All major religious traditions have something in common. Love. It’s no mystery as to why we most always feel better when we are helping others because we are created for it. We all have the loving, compassionate core within us as human beings and when we tap into that love energy we are closer to our most true and authentic self. We flourish when we help others flourish and we need each other to help us be the best we can be. Being a good Christian means that I inspire the best in my brothers and sisters of all traditions, not in spite of our religious diversity but because of it. We are people first and we are here to love one another as God – whose love is for all – loves us.

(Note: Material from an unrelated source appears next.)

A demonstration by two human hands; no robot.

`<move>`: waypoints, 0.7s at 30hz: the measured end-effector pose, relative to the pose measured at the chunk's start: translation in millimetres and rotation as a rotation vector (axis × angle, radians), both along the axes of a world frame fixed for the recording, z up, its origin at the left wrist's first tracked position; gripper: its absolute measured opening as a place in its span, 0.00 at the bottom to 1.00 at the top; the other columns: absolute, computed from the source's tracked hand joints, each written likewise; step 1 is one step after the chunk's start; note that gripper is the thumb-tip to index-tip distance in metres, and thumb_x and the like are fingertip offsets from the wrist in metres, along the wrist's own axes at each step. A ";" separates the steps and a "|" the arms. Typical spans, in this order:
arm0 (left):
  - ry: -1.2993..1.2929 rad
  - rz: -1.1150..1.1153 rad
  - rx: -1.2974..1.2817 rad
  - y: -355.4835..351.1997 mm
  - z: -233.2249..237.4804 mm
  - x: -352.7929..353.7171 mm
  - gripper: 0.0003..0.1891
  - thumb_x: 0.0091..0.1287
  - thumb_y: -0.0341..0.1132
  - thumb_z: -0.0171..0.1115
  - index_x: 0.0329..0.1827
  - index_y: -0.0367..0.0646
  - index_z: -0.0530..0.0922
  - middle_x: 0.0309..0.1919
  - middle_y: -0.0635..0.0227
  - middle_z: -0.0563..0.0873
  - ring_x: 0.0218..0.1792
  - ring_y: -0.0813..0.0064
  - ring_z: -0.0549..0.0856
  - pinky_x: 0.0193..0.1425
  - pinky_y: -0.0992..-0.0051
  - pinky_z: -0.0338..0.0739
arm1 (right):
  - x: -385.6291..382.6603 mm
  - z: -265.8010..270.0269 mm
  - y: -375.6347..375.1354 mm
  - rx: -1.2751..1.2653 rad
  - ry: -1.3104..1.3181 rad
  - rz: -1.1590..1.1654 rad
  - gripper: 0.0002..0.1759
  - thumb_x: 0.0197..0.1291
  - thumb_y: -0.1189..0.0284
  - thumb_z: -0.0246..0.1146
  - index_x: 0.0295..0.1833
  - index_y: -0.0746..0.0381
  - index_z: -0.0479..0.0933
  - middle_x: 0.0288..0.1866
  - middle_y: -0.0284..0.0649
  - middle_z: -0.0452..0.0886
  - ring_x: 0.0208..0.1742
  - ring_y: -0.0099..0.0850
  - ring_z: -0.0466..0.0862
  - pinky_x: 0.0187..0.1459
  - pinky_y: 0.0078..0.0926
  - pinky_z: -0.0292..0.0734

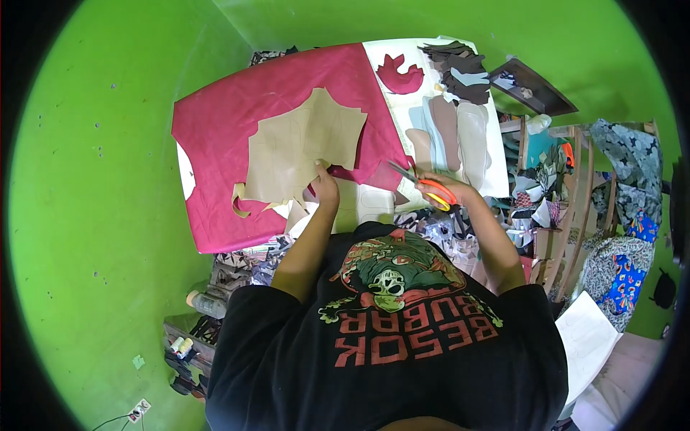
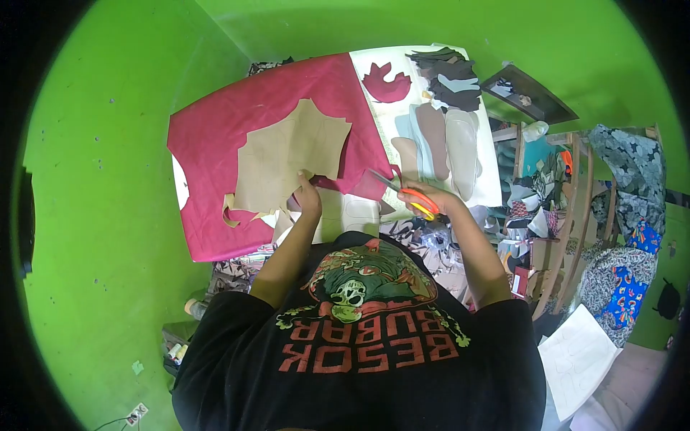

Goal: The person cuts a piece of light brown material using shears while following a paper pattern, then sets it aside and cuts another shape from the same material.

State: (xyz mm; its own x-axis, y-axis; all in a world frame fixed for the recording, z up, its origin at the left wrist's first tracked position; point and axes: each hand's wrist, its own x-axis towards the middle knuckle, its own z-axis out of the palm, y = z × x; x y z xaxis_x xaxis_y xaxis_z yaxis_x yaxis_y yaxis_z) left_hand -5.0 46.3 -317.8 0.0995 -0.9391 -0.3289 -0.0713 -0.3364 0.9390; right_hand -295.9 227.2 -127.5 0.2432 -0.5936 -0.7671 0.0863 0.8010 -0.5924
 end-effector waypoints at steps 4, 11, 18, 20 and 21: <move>-0.034 -0.050 -0.054 8.3 96.0 -1.5 0.31 0.85 0.50 0.49 0.63 0.19 0.77 0.64 0.38 0.82 0.65 0.52 0.80 0.73 0.63 0.69 | 25.1 -24.5 -12.8 -0.079 0.020 -0.248 0.25 0.66 0.63 0.76 0.57 0.58 0.69 0.34 0.34 0.77 0.28 0.23 0.82 0.30 0.22 0.79; 0.063 0.276 -0.030 6.6 57.5 25.7 0.37 0.84 0.59 0.44 0.57 0.23 0.79 0.47 0.47 0.87 0.48 0.56 0.85 0.59 0.64 0.78 | 72.8 -48.6 -75.7 -0.276 0.087 -0.395 0.23 0.62 0.64 0.77 0.51 0.60 0.71 0.36 0.38 0.83 0.31 0.25 0.86 0.29 0.25 0.82; 0.643 0.215 0.211 6.1 64.6 44.4 0.32 0.83 0.62 0.42 0.58 0.37 0.76 0.46 0.58 0.87 0.44 0.68 0.85 0.51 0.67 0.81 | 108.2 -44.2 -99.8 -0.195 -0.014 -0.317 0.24 0.62 0.62 0.77 0.53 0.60 0.71 0.36 0.41 0.84 0.28 0.26 0.84 0.28 0.25 0.80; 0.697 0.202 0.235 5.9 67.5 41.5 0.30 0.83 0.62 0.43 0.57 0.40 0.75 0.48 0.60 0.87 0.45 0.68 0.85 0.50 0.68 0.80 | 115.0 -44.2 -99.8 -0.197 0.011 -0.301 0.25 0.62 0.61 0.76 0.54 0.61 0.71 0.37 0.42 0.84 0.28 0.27 0.84 0.29 0.27 0.81; 0.704 0.246 0.275 4.4 68.9 39.7 0.30 0.83 0.63 0.43 0.56 0.41 0.75 0.47 0.61 0.86 0.45 0.69 0.84 0.52 0.68 0.80 | 118.0 -44.2 -99.5 -0.194 0.019 -0.301 0.23 0.63 0.63 0.75 0.53 0.60 0.71 0.37 0.41 0.84 0.29 0.28 0.85 0.30 0.27 0.82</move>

So let’s all embrace the spirit of Christmas with the wonderful stories of Mary and Joseph; Elizabeth and Zachariah, the angels and shepherds, and most of all, the coming of Jesus – the light piercing our darkness and hope being born into the world. Together let’s look forward to the next few weeks with wonder and gladness and with good will toward all people. When we encounter people along the way, especially those who are suffering or in need, or even people who are hard for us to be around, we might ask ourselves: How can I help this person flourish and remember the best of who they are? Because in doing so we remember the best of who we are. This can spring real joy within our hearts and into the world.
Christmas will come soon enough. Let’s not rush things, but instead allow the time of Advent to help us slow the pace and listen and feel the spirit of the Christmas season around us and within us. Don’t forget that perfect gift for that special someone in your life. But let’s not forget to offer the greatest gift of all – the gift of love for one another.